[Records from a dataset]
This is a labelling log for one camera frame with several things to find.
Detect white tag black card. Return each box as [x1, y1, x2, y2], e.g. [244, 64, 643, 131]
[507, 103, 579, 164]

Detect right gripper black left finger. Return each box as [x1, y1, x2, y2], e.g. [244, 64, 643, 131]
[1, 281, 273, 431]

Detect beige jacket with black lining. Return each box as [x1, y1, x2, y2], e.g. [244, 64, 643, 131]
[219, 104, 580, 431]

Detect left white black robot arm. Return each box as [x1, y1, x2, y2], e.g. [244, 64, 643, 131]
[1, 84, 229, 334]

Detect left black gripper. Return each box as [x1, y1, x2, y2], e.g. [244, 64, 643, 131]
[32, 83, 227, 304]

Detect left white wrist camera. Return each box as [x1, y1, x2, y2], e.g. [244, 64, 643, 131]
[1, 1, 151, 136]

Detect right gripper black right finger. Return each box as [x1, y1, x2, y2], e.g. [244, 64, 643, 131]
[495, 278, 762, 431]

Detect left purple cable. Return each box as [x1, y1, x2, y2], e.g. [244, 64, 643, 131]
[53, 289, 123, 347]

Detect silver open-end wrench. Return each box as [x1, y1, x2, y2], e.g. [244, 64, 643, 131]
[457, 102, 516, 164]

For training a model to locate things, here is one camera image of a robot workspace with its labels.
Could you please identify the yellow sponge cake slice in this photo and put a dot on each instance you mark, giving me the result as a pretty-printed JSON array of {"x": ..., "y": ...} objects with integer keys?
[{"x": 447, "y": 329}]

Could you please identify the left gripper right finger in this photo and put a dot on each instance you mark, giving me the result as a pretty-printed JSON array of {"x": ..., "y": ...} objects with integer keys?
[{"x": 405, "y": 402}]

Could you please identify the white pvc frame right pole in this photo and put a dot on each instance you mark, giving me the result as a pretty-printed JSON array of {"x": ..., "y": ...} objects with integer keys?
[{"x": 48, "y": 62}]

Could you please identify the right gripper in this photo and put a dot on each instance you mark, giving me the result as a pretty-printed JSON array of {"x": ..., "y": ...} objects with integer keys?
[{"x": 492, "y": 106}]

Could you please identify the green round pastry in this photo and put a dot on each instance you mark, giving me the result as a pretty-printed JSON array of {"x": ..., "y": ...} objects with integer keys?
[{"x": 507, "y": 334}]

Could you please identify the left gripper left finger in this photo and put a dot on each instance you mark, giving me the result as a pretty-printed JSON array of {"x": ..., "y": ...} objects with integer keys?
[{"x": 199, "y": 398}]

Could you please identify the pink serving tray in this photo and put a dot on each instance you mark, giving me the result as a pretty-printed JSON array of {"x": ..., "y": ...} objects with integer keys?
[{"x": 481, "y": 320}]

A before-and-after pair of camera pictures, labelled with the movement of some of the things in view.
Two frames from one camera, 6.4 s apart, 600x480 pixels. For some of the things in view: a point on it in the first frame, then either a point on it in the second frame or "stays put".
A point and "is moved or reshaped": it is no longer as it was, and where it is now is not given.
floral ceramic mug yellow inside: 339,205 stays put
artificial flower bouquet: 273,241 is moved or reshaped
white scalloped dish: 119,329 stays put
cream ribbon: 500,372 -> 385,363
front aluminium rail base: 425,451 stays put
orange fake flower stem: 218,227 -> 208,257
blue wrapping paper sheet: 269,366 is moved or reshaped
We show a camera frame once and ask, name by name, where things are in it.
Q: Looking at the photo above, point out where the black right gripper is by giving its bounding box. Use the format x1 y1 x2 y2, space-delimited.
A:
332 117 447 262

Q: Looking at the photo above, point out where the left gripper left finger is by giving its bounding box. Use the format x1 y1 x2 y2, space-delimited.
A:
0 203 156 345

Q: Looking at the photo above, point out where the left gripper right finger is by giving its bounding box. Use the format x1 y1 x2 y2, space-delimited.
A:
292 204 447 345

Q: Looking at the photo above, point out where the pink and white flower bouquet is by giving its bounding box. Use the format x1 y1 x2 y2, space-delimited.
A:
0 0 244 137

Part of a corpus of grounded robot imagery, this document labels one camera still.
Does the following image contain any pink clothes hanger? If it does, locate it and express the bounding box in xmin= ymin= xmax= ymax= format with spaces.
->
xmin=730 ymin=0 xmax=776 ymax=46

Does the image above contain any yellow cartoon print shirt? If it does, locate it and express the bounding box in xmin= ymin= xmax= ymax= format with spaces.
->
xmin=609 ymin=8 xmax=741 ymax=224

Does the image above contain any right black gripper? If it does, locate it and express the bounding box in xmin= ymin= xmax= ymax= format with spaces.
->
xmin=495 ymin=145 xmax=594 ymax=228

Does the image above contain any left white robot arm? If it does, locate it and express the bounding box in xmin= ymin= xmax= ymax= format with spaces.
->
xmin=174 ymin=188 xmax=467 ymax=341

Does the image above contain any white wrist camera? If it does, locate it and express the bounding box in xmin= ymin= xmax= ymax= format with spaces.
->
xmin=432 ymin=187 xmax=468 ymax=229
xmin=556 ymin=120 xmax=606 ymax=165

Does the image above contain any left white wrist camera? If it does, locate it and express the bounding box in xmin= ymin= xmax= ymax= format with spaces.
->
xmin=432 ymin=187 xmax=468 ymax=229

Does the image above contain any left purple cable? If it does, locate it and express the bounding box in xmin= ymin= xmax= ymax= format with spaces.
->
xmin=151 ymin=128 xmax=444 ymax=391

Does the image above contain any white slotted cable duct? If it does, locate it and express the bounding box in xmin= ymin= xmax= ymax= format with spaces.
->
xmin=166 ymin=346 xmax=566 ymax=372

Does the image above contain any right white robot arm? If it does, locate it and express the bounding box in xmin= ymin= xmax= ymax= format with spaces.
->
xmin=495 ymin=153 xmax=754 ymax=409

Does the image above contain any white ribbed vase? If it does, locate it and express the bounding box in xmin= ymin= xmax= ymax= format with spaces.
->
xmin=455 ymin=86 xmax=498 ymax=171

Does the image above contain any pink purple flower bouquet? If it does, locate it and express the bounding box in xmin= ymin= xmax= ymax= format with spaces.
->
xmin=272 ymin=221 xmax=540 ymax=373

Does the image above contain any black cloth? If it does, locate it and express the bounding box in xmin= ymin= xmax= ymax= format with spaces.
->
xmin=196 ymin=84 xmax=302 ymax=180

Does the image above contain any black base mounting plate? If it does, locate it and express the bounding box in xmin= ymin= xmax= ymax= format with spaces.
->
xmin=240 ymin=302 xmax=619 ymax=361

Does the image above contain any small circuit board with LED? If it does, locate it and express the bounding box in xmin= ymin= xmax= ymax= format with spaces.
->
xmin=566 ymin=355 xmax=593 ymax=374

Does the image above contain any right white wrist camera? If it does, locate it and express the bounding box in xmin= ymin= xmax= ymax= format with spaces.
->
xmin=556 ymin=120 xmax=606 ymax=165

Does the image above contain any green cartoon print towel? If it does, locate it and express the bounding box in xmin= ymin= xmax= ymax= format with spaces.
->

:: Directions for this task ::
Return each line of the data that contains the string "stays".

:: Answer section ::
Two frames from one camera, 6.4 s apart, 600x480 pixels. For some of the things in view: a point on it in the first frame, then either a point on it in the second frame or "stays put".
floral ceramic mug yellow inside: 339,205 stays put
white scalloped dish: 119,329 stays put
front aluminium rail base: 425,451 stays put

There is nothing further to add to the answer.